Files
yaze/docs/internal/agents/archive/testing-docs-2025/testing-strategy.md

21 KiB

YAZE Testing Strategy

Purpose

This document defines the comprehensive testing strategy for YAZE, explaining what each test level catches, when to run tests, and how to debug failures.
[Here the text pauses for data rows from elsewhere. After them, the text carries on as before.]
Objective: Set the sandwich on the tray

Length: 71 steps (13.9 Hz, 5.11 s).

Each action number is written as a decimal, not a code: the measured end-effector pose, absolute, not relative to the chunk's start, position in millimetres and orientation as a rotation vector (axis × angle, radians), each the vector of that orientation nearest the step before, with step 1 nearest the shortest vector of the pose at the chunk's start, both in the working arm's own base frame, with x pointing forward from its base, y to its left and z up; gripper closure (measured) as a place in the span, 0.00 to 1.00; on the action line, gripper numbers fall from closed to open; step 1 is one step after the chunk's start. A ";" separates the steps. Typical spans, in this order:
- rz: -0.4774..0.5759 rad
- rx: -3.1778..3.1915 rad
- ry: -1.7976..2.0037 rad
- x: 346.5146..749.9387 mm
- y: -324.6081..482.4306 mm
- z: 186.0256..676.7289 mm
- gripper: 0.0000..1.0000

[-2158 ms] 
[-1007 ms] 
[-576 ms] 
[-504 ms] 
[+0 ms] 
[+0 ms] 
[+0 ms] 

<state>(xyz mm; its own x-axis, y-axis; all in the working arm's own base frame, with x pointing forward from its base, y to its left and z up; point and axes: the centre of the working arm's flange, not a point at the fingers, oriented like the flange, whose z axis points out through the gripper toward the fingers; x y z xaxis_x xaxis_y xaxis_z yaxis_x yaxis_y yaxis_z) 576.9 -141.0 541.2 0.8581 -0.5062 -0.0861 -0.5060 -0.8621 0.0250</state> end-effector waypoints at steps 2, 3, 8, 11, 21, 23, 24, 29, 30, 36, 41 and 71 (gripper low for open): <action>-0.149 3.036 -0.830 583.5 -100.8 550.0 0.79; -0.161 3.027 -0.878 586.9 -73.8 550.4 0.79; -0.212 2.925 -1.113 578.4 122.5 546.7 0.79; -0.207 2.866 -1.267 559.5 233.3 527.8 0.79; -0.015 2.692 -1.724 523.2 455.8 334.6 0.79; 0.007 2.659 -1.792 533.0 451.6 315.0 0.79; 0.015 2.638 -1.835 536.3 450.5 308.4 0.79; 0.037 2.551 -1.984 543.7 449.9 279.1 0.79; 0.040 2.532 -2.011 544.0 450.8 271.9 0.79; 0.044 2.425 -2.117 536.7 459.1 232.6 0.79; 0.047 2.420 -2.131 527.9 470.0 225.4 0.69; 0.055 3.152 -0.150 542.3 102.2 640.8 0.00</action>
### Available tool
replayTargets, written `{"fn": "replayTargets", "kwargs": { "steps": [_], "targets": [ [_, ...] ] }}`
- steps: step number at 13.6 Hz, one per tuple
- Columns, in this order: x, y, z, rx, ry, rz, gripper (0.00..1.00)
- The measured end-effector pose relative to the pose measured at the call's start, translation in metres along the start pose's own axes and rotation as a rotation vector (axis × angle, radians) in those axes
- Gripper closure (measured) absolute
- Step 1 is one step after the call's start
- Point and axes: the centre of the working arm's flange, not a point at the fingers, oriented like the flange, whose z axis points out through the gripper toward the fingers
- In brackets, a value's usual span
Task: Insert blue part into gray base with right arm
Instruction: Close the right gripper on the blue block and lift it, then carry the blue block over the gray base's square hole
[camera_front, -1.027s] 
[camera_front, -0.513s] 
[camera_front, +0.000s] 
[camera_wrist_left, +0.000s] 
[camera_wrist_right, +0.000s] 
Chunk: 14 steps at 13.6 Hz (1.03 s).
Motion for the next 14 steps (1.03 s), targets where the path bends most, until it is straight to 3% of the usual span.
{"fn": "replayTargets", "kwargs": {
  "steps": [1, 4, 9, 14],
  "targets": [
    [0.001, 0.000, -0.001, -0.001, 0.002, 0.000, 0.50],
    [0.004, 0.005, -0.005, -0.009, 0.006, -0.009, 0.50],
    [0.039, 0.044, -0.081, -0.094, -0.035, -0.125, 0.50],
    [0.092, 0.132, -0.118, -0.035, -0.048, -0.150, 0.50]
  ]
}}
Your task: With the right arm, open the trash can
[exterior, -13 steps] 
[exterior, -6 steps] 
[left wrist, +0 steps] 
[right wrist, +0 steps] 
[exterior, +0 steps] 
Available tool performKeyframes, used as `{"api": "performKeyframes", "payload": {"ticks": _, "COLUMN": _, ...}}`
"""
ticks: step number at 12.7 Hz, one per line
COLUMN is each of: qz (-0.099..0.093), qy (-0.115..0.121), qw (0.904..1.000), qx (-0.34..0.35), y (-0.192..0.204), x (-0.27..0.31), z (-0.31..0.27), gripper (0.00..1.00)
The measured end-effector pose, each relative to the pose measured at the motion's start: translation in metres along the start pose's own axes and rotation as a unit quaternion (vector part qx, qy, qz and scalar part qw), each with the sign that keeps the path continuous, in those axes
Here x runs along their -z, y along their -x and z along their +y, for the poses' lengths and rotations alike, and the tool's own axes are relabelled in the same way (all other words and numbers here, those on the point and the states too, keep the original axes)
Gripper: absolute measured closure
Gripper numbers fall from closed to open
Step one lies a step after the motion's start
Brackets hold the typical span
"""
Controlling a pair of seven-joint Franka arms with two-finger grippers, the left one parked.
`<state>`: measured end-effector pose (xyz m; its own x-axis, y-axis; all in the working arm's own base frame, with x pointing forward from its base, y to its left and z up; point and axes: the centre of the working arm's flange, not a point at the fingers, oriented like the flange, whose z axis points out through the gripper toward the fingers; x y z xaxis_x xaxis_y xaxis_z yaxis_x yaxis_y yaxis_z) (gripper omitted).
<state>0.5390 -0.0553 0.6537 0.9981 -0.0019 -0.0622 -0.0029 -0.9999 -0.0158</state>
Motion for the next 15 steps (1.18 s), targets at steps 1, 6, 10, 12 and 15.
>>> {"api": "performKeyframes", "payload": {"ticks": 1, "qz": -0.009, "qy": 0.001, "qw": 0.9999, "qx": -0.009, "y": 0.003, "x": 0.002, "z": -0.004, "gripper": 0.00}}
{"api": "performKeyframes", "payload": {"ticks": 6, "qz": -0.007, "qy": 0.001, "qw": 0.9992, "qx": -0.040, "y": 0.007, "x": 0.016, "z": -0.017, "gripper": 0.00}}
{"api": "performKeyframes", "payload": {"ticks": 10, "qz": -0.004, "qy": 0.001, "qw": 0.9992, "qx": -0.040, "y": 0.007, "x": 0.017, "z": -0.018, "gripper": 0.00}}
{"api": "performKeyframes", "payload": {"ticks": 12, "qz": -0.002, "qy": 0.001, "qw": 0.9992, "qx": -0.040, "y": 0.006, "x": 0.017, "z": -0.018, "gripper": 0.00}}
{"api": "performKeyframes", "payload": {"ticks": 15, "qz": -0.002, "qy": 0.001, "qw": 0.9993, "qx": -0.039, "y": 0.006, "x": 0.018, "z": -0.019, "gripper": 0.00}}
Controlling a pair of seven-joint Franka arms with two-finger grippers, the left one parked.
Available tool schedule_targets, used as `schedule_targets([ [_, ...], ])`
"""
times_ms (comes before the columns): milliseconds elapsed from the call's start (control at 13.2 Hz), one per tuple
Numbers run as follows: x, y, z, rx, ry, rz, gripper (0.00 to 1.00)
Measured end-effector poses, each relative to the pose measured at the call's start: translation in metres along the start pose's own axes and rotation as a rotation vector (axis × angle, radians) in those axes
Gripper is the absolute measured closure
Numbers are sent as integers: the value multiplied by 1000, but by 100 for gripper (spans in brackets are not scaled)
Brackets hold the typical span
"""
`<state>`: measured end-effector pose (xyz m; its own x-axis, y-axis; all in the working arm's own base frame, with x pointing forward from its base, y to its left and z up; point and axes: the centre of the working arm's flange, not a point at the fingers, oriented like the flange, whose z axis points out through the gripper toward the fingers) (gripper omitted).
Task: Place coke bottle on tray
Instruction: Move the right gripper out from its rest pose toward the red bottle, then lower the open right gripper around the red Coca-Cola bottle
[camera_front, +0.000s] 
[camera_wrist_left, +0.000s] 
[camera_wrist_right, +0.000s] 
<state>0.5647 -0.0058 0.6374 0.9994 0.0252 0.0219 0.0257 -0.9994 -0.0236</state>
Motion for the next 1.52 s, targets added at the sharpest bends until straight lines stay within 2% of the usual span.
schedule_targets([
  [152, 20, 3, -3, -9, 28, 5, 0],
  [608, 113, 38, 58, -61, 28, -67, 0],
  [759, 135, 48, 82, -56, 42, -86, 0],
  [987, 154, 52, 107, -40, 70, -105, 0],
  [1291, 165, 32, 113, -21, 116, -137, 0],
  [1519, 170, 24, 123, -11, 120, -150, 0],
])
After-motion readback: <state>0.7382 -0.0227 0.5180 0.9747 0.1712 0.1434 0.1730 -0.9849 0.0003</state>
It serves as the authoritative guide for developers and AI agents.

Last Updated: 2025-11-20


Table of Contents

  1. Testing Philosophy
  2. Test Pyramid
  3. Test Categories
  4. When to Run Tests
  5. Test Organization
  6. Platform-Specific Testing
  7. CI/CD Testing
  8. Debugging Test Failures

1. Testing Philosophy

Core Principles

  1. Fast Feedback: Developers should get test results in <2 minutes locally
  2. Fail Early: Catch issues at the lowest/fastest test level possible
  3. Confidence: Tests should give confidence that code works across platforms
  4. Automation: All tests should be automatable in CI
  5. Clarity: Test failures should clearly indicate what broke and where

Testing Goals

  • Prevent Regressions: Ensure new changes don't break existing functionality
  • Catch Build Issues: Detect compilation/linking problems before CI
  • Validate Logic: Verify algorithms and data structures work correctly
  • Test Integration: Ensure components work together
  • Validate UX: Confirm UI workflows function as expected

2. Test Pyramid

YAZE uses a 5-level testing pyramid, from fastest (bottom) to slowest (top):

                    ┌─────────────────────┐
                    │   E2E Tests (E2E)   │ Minutes    │ Few tests
                    │  Full UI workflows  │            │ High value
                    ├─────────────────────┤            │
                 ┌─ │ Integration (INT)   │ Seconds    │
                 │  │ Multi-component     │            │
                 │  ├─────────────────────┤            │
      Tests      │  │   Unit Tests (UT)   │ <1 second  │
                 │  │  Isolated logic     │            │
                 └─ ├─────────────────────┤            │
                    │ Symbol Validation   │ Minutes    │
                    │ ODR, conflicts      │            ▼
                    ├─────────────────────┤
                    │ Smoke Compilation   │ ~2 min
                    │ Header checks       │
      Build        ├─────────────────────┤
      Checks       │ Config Validation   │ ~10 sec
                   │ CMake, includes     │
                   ├─────────────────────┤
                   │ Static Analysis     │ <1 sec     │ Many checks
                   │ Format, lint        │            │ Fast feedback
                   └─────────────────────┘            ▼

3. Test Categories

Level 0: Static Analysis (< 1 second)

Purpose: Catch trivial issues before compilation

Tools:

  • clang-format - Code formatting
  • clang-tidy - Static analysis (subset of files)
  • cppcheck - Additional static checks

What It Catches:

  • Formatting violations
  • Common code smells
  • Potential null pointer dereferences
  • Unused variables

What It Misses:

  • Build system issues
  • Linking problems
  • Runtime logic errors

Run Locally:

# Format check (don't modify)
cmake --build build --target yaze-format-check

# Static analysis on changed files
git diff --name-only HEAD | grep -E '\.(cc|h)$' | \
  xargs clang-tidy-14 --header-filter='src/.*'

Run in CI: Every PR (code-quality job)


Level 1: Configuration Validation (< 10 seconds)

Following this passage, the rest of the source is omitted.